After months of struggling with the batch query approach, we made a bold decision to switch to a streaming architecture. We implemented a real-time data pipeline using Apache Kafka and Kinesis, allowing us to distribute the treasure locations across multiple regions and nodes. We also introduced a caching layer using Redis, which helped reduce the load on our database. With this new setup, we were able to reduce the query latency to under 50ms and increase the number of concurrent users to over 1,000.

What The Numbers Said After

After the migration, we saw a significant drop in support tickets related to treasure hunt engine issues. Our user growth continued unabated, and we were able to launch new features like instant rewards and surprise boxes. On the data side, we saw a 4x reduction in database queries, a 30% decrease in query cost, and a 95% increase in data freshness (measured by the number of hours that treasure locations were up-to-date). Our pipeline latency averaged around 100ms, with a maximum of 500ms during peak hours.

What I Would Do Differently

Looking back, I would have considered a hybrid approach earlier on.
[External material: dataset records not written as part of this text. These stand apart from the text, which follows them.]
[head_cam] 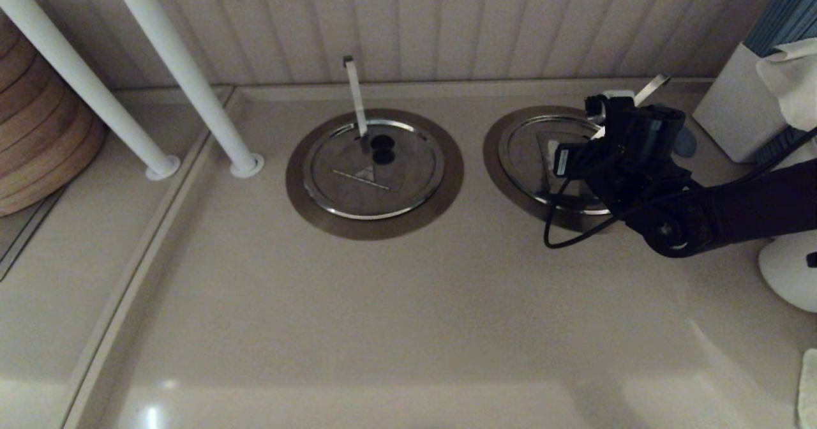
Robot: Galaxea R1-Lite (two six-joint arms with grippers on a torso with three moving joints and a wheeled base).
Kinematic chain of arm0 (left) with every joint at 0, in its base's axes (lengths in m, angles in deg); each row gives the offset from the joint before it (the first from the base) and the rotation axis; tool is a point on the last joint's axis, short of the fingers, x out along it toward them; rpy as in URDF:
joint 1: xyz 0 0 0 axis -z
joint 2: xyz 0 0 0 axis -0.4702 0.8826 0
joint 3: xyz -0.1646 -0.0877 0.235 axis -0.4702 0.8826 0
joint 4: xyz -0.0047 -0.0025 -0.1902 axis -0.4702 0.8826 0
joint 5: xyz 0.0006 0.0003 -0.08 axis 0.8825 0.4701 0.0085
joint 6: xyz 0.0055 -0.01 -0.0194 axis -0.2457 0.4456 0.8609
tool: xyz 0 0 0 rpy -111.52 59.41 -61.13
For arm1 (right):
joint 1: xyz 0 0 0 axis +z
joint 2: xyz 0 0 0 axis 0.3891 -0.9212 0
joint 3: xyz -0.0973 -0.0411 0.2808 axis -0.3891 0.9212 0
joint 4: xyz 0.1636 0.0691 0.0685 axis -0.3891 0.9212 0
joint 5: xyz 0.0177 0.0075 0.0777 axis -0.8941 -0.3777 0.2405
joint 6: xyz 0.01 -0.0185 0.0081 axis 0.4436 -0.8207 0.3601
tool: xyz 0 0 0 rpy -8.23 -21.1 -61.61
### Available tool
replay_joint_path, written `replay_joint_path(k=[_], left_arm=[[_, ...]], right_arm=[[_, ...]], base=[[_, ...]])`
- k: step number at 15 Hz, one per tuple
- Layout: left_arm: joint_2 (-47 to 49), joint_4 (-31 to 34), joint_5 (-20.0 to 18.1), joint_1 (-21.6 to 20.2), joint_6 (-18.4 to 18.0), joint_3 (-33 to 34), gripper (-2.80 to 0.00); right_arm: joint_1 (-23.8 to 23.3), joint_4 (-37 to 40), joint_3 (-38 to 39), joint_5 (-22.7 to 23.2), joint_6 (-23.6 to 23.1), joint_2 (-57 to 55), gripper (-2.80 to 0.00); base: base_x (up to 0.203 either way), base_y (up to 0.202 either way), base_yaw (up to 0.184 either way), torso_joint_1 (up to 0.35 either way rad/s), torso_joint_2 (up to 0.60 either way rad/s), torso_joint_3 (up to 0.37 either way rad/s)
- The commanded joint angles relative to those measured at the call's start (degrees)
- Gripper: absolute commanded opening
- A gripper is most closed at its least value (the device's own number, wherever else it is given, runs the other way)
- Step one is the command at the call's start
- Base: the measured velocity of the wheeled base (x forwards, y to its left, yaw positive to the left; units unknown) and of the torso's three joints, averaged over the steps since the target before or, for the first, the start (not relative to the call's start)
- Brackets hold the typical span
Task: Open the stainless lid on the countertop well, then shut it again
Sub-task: Open the lid
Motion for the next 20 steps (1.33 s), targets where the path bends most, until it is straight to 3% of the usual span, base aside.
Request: replay_joint_path(k=[1,7,13,20], left_arm=[[-0.02,-0.02,0.01,-0.01,0.02,0.0,-2.8],[-0.02,-0.02,0.01,-0.01,0.02,0.0,-2.8],[-0.02,-0.02,0.01,-0.01,0.02,0.0,-2.8],[-0.02,-0.02,0.01,-0.01,0.02,0.0,-2.8]], right_arm=[[-0.63,-0.14,0.0,-0.32,-0.16,-0.64,0.0],[-3.63,-0.88,-0.03,-0.41,-0.08,-2.75,0.0],[-0.57,-4.43,1.38,-0.49,-0.08,-0.18,0.0],[-0.38,-4.53,1.26,-1.11,0.01,0.68,0.0]], base=[[0.0,0.0,0.0,0.0,0.0,0.0],[0.0,0.0,0.0,0.0,0.0,0.0],[0.0,0.0,0.0,0.0,0.0,0.0],[0.0,0.0,0.0,0.0,0.0,0.0]])
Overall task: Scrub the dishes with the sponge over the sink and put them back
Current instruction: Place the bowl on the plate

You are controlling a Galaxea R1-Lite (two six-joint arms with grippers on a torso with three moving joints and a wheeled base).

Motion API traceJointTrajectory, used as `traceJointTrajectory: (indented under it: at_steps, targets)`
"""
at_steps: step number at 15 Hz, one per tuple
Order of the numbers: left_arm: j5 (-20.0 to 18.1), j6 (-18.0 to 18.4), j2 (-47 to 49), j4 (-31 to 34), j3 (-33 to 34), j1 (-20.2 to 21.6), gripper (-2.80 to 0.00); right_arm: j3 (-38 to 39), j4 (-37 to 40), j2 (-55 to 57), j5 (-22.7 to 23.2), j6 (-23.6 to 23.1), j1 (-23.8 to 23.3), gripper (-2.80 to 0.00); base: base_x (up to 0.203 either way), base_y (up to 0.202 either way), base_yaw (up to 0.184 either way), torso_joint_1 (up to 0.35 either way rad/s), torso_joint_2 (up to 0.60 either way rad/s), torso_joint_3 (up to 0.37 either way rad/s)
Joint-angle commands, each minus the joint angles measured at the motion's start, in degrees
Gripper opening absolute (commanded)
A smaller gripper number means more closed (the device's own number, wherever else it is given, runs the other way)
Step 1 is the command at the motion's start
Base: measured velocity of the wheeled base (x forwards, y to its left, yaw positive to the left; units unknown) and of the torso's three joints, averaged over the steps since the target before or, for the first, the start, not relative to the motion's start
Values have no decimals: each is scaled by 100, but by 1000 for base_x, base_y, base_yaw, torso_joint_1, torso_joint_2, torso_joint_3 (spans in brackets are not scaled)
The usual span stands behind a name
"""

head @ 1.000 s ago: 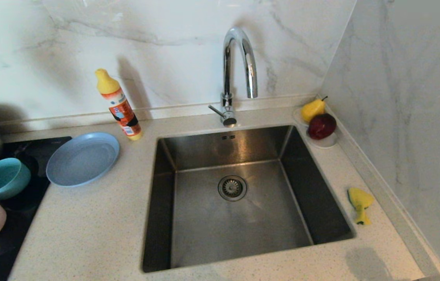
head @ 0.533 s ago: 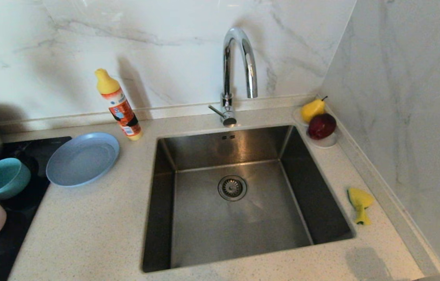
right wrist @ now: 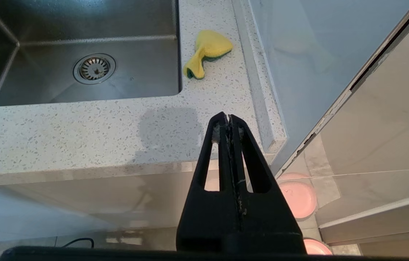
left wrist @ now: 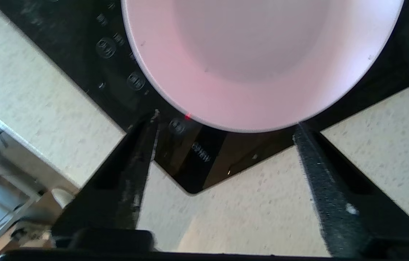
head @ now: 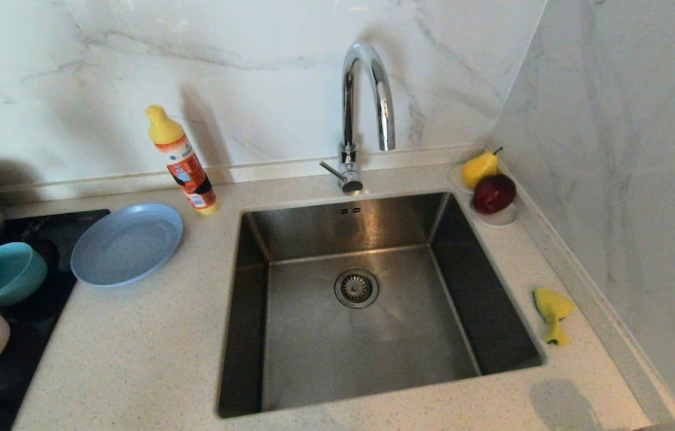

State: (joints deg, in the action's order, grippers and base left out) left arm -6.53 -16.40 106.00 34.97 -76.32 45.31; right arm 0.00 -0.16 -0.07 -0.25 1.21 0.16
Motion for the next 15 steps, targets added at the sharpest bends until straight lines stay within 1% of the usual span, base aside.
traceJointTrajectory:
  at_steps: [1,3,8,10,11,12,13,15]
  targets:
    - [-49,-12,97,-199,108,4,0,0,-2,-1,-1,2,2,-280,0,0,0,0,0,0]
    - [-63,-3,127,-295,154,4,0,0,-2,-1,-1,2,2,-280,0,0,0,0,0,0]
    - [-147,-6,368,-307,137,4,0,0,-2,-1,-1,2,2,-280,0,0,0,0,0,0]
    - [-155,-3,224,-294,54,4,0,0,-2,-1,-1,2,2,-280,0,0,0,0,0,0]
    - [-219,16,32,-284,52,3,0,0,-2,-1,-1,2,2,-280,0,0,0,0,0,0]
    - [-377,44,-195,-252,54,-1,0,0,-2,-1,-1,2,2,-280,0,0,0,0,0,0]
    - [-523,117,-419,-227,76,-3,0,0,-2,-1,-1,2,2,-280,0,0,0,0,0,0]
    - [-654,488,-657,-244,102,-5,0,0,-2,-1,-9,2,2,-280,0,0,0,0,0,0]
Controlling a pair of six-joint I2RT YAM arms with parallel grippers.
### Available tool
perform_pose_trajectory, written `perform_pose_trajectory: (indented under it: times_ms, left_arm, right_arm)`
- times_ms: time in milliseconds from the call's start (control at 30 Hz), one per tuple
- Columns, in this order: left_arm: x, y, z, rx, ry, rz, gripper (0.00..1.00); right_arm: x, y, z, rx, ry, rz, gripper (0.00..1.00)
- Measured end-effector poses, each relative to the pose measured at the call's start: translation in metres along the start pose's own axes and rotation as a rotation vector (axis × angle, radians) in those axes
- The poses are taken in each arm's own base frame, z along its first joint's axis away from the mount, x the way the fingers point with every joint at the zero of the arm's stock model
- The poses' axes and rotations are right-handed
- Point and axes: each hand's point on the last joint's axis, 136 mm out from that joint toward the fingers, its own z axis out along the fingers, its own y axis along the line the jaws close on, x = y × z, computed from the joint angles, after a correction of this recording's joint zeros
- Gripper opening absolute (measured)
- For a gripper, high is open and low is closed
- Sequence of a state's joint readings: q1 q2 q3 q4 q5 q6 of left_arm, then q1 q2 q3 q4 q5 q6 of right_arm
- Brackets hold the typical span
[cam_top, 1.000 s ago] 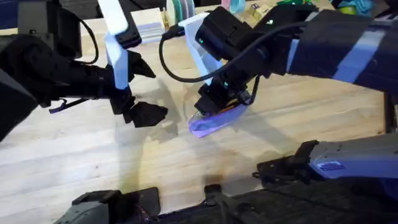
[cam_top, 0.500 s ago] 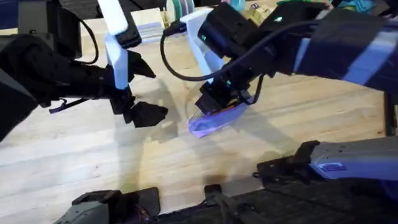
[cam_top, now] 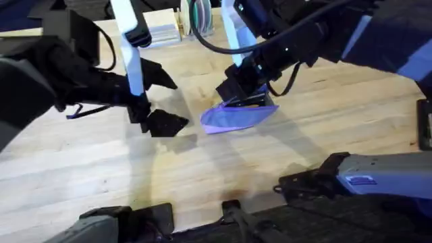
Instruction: Unzip the bag, pick up the pens from the table one at a time and place them inside, then zip the bag closed.
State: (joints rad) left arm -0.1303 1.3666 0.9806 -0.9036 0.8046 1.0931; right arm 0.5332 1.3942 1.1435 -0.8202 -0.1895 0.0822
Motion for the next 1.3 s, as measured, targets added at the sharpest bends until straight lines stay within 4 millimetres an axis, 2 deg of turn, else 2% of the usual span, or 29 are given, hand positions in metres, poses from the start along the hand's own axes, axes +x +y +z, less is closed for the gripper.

We could have started with a smaller, more manageable piece of the treasure hunt engine - perhaps using a batch query for a smaller region or user group - and scaled up as our user base grew. This would have allowed us to gradually build up our streaming architecture, rather than trying to go cold turkey. Of course, this is hindsight, and I'm not sure we could have avoided some of the issues we faced. But by sharing our story, I hope to save other teams from the same pitfalls - and help them build more resilient, scalable systems that delight their users.